AI Neurotechnology for Aging Societies -- Task-load and Dementia EEG Digital Biomarker Development Using Information Geometry Machine Learning Methods
This work addresses the medical and economic burden of dementia in aging societies by aiming to improve early screening and monitoring, though it appears incremental as it builds on existing EEG and machine learning methods.
The paper tackles the problem of early dementia detection by developing EEG-based digital biomarkers using information geometry machine learning to classify task-load responses, achieving preliminary results in discriminating low versus high task-load auditory or tactile stimuli with variability similar to dementia.
Dementia and especially Alzheimer's disease (AD) are the most common causes of cognitive decline in elderly people. A spread of the above mentioned mental health problems in aging societies is causing a significant medical and economic burden in many countries around the world. According to a recent World Health Organization (WHO) report, it is approximated that currently, worldwide, about 47 million people live with a dementia spectrum of neurocognitive disorders.

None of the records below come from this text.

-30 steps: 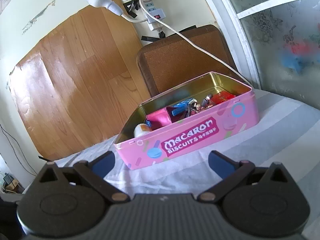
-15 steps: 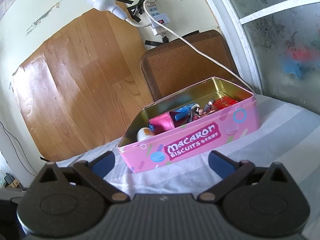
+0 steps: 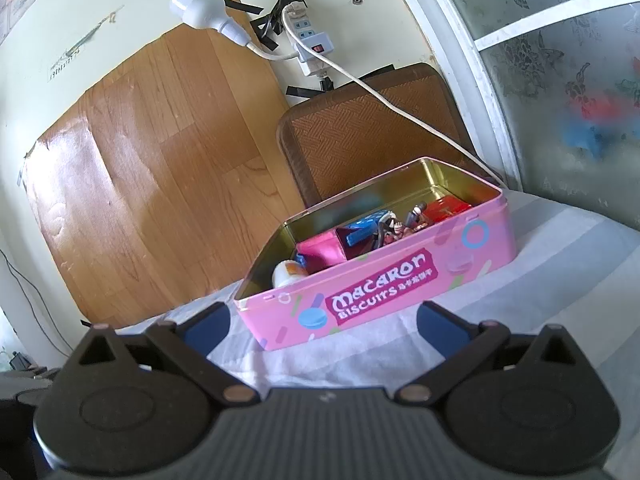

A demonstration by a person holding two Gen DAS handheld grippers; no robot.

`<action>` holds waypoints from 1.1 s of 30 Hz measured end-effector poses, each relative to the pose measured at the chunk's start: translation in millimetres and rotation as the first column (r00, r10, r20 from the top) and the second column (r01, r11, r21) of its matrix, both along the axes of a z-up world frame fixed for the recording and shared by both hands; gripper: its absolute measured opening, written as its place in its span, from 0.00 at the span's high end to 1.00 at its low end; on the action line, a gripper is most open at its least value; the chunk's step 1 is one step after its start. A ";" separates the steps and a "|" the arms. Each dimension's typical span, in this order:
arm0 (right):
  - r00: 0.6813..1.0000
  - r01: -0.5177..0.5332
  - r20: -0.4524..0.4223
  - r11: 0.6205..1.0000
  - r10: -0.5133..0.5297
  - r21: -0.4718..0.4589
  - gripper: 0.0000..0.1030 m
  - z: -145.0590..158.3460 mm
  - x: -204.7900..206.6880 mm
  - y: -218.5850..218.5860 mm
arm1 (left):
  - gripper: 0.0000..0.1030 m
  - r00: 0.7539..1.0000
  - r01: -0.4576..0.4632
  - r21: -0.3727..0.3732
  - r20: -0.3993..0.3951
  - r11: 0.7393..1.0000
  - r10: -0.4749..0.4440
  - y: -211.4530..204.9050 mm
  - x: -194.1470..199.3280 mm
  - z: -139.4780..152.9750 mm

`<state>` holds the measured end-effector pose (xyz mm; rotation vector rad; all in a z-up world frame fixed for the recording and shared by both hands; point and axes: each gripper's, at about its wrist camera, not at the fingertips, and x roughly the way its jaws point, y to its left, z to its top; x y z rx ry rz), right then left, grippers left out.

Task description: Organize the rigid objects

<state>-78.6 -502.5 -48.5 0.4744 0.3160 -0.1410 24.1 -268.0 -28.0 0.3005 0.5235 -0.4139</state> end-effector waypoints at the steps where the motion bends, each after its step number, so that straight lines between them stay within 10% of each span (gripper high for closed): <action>1: 1.000 -0.001 0.000 1.000 0.001 -0.001 0.00 -0.2 0.1 0.0 | 0.00 1.000 -0.002 0.002 0.003 1.000 0.002 -0.2 -0.2 -0.1; 33: 1.000 0.007 -0.002 1.000 -0.007 0.021 0.00 -4.1 -2.4 -4.8 | 0.00 0.995 0.025 0.018 -0.099 1.000 -0.023 -8.2 1.2 -12.1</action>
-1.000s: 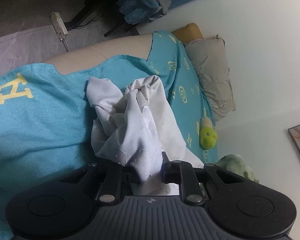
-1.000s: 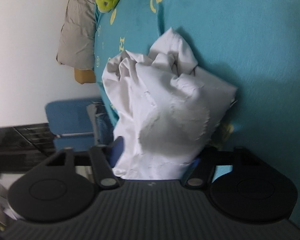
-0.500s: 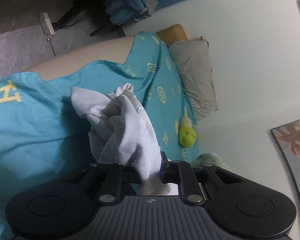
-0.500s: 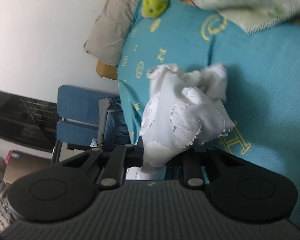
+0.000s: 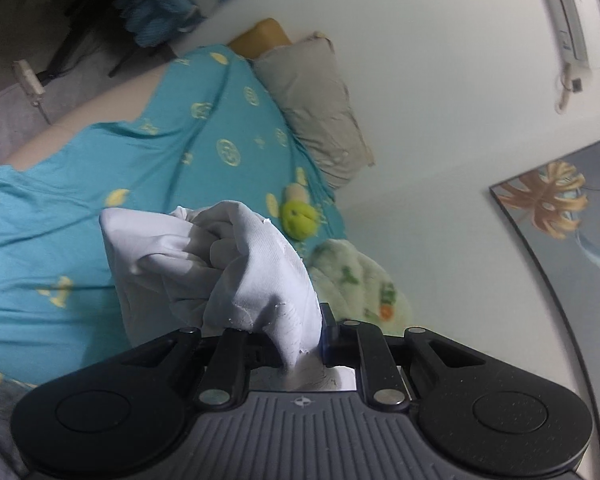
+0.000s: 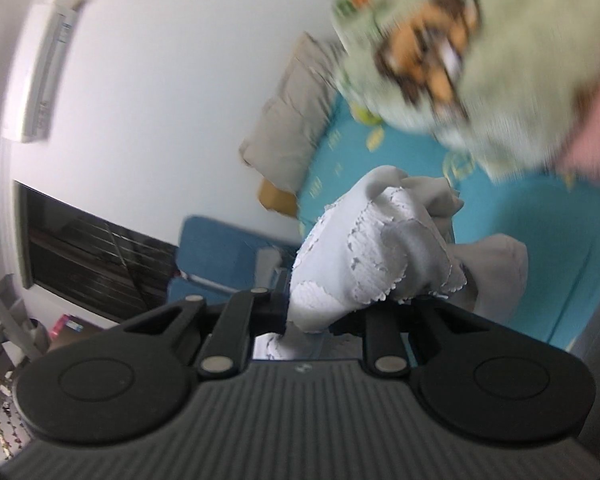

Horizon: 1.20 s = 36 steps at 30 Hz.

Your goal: Fold clothes

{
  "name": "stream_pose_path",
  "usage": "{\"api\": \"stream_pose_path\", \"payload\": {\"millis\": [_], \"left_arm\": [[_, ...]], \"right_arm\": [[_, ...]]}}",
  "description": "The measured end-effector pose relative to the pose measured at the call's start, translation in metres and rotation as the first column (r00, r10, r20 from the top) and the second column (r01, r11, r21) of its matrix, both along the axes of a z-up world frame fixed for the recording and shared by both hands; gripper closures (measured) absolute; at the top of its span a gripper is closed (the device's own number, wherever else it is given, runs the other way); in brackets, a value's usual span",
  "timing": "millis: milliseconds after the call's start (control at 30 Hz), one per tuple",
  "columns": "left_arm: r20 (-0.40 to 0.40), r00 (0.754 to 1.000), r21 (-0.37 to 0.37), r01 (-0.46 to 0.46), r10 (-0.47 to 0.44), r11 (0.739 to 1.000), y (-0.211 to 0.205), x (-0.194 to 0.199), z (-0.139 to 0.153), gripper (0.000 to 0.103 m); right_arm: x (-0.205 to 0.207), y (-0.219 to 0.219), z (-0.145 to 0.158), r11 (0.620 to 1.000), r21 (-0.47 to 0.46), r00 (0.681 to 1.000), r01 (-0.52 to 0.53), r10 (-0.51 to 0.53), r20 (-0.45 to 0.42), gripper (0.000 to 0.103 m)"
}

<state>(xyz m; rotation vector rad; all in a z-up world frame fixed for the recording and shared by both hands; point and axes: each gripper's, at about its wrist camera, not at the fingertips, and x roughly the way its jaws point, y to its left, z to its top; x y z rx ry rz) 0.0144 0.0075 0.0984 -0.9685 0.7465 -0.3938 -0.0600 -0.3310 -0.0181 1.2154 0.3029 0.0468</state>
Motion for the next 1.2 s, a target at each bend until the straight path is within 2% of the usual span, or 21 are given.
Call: {"api": "stream_pose_path", "payload": {"millis": [133, 267, 400, 500, 567, 633, 733, 867, 1033, 1133, 1200], "left_arm": [[0.049, 0.996, 0.007, 0.08, -0.08, 0.997, -0.066, 0.028, 0.036, 0.087], [0.076, 0.981, 0.021, 0.178, -0.179, 0.984, -0.157, 0.076, 0.062, 0.087], [0.112, 0.962, 0.017, 0.247, -0.247, 0.969, -0.25, 0.127, 0.088, 0.087], [0.162, 0.94, 0.017, 0.303, -0.302, 0.953, -0.306, 0.149, 0.094, 0.087], [0.205, 0.917, 0.022, 0.344, -0.341, 0.939, -0.336, 0.156, 0.093, 0.086], [0.236, 0.891, 0.053, 0.387, -0.388, 0.92, -0.358, 0.159, 0.079, 0.085], [0.172, 0.88, 0.075, 0.437, -0.443, 0.896, -0.372, 0.158, 0.041, 0.085], [0.118, 0.85, 0.171, 0.491, -0.513, 0.854, -0.362, 0.133, -0.011, 0.085], [0.096, 0.82, 0.231, 0.534, -0.565, 0.813, -0.33, 0.105, -0.07, 0.083], [0.064, 0.814, 0.27, 0.543, -0.577, 0.795, -0.32, 0.096, -0.097, 0.077], [0.055, 0.814, 0.295, 0.54, -0.578, 0.788, -0.314, 0.094, -0.104, 0.071]], "right_arm": [[0.014, -0.059, 0.047, 0.996, -0.064, 0.998, 0.057, -0.055, 0.041, 0.083], [0.036, -0.132, 0.093, 0.981, -0.132, 0.988, 0.139, -0.128, 0.086, 0.083], [0.06, -0.206, 0.137, 0.947, -0.232, 0.974, 0.222, -0.204, 0.101, 0.083], [0.064, -0.249, 0.154, 0.917, -0.265, 0.953, 0.299, -0.271, 0.137, 0.083], [0.063, -0.268, 0.148, 0.9, -0.274, 0.939, 0.34, -0.308, 0.153, 0.083], [0.062, -0.286, 0.141, 0.882, -0.281, 0.924, 0.379, -0.344, 0.169, 0.083], [0.054, -0.298, 0.099, 0.893, -0.239, 0.924, 0.381, -0.368, 0.101, 0.083], [0.031, -0.281, 0.044, 0.9, -0.273, 0.935, 0.34, -0.355, -0.003, 0.083], [-0.009, -0.243, -0.01, 0.92, -0.266, 0.942, 0.287, -0.322, -0.096, 0.083], [-0.016, -0.232, -0.034, 0.931, -0.267, 0.937, 0.251, -0.303, -0.175, 0.083], [-0.016, -0.228, -0.04, 0.929, -0.28, 0.936, 0.241, -0.299, -0.186, 0.082]]}}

This number is expected to triple by 2050, which calls for possible application of AI-based technologies to support an early screening for preventive interventions and a subsequent mental wellbeing monitoring as well as maintenance with so-called digital-pharma or beyond a pill therapeutical approaches. This paper discusses our attempt and preliminary results of brainwave (EEG) techniques to develop digital biomarkers for dementia progress detection and monitoring. We present an information geometry-based classification approach for automatic EEG-derived event related responses (ERPs) discrimination of low versus high task-load auditory or tactile stimuli recognition, of which amplitude and latency variabilities are similar to those in dementia. The discussed approach is a step forward to develop AI, and especially machine learning (ML) approaches, for the subsequent application to mild-cognitive impairment (MCI) and AD diagnostics.